In terms of relative inequalities in YLLs, the differences tend to increase for low/low-middle SDI regions, and to be highest in the 15-49 age group. These relative differences in YLLs tend to have been increasing for low/low-middle SDI groups over time, to be high and plateauing (around 2.5) for high-middle SDI, and falling for high SDI regions. Absolute differences are negative only in the 70+ age group within low SDI regions.
![yll_ncd](figures/ro1/ylls_ncds_sdi_rel_abs.png)
Inequalities in YLLs due to NCDs exhibit somewhat difference patterns. Relative inequalities tend to be most pronounced from age 15, in particular 15-49 age groups. These tend to be increasing for low, low-middle and middle SDI age groups. They have also been increasing/plateauing for the high-middle SDI groups, and falling for high SDI age groups. The absolute differences are greatest for age 50-69 and 70+ age groups. As with all cause YLLs, negative absolute differences are only apparent in low SDI populations in the 70+ age group.
We will now look at relative/absolute differences in disability-adjusted life years (DALYs)
![daly_allcause](figures/ro1/dalys_all_cause_sdi_rel_abs.png)

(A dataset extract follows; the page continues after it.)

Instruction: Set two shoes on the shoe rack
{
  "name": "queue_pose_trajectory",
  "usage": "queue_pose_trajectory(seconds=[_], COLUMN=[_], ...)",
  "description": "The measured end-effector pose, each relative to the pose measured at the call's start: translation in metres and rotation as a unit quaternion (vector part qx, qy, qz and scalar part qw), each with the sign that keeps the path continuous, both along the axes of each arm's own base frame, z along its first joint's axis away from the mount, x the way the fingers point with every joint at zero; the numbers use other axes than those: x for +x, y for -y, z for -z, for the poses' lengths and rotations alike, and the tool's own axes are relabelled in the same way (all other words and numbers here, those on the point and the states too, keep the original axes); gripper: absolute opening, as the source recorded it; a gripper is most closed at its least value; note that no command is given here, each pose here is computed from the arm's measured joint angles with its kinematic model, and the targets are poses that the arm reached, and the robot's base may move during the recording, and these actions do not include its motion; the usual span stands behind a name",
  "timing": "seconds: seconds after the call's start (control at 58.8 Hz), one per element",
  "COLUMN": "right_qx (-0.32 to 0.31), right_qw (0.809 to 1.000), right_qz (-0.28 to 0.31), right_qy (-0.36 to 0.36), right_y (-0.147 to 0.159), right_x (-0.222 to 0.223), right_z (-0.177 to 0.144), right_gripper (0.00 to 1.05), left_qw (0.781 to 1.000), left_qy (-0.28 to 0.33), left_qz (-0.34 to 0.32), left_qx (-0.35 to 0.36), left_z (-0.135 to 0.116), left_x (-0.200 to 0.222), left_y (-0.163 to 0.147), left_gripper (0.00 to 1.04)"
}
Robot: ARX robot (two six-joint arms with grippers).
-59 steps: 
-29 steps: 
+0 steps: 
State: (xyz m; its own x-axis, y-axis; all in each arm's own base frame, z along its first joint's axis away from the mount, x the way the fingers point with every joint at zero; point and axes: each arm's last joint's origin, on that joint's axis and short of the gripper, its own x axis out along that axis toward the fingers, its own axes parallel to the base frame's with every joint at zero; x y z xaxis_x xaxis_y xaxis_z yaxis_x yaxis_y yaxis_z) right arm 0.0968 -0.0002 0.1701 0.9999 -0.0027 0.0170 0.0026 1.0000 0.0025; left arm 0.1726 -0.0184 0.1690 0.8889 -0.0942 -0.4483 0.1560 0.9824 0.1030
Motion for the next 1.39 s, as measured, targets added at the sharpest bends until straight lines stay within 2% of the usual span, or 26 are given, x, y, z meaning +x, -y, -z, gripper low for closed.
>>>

Relative DALY differences tend to be greatest in the 15-49 and 50-60 year age groups. They tend to be increasing with SDI between low to high-middle SDI groups, but falling and lower in high SDI population groups. Within both absoulte and relative differences, within low SDI populations a spike is apparent in the 15-49 year age group, again consistent with mortality due to war/conflict. There is again a tendency for inequalities to be reducing age groups in the high SDI populations, but not to the same extent in high middle SDI. Abslolute differences have beeen falling and converging in the under 5s. Once again there is a negative DALY difference in low SDI regions in the 70+ age group.
![daly_ncds](figures/ro1/dalys_NCDs_sdi_rel_abs.png)
Looking at relative and absolute differences in DALYs due to NCDs only, the spike in low SDI groups is no longer apparent, consistent with the spike being due to extrnal causes not NCDs. There are higher rates of female DALY burden in 5-14 and 15-49 year age groups, which has been increasing over time. In older age groups, both absolute and relative differneces tend to have been falling in high SDI populations. In other SDI populations the differences tend to increase from age 50 onwards with economic development. They also tend to be increasing over time in the low, low-middle and middle SDI groups. Once again, it is only in low SDI groups there is a higher female than male DALY burden.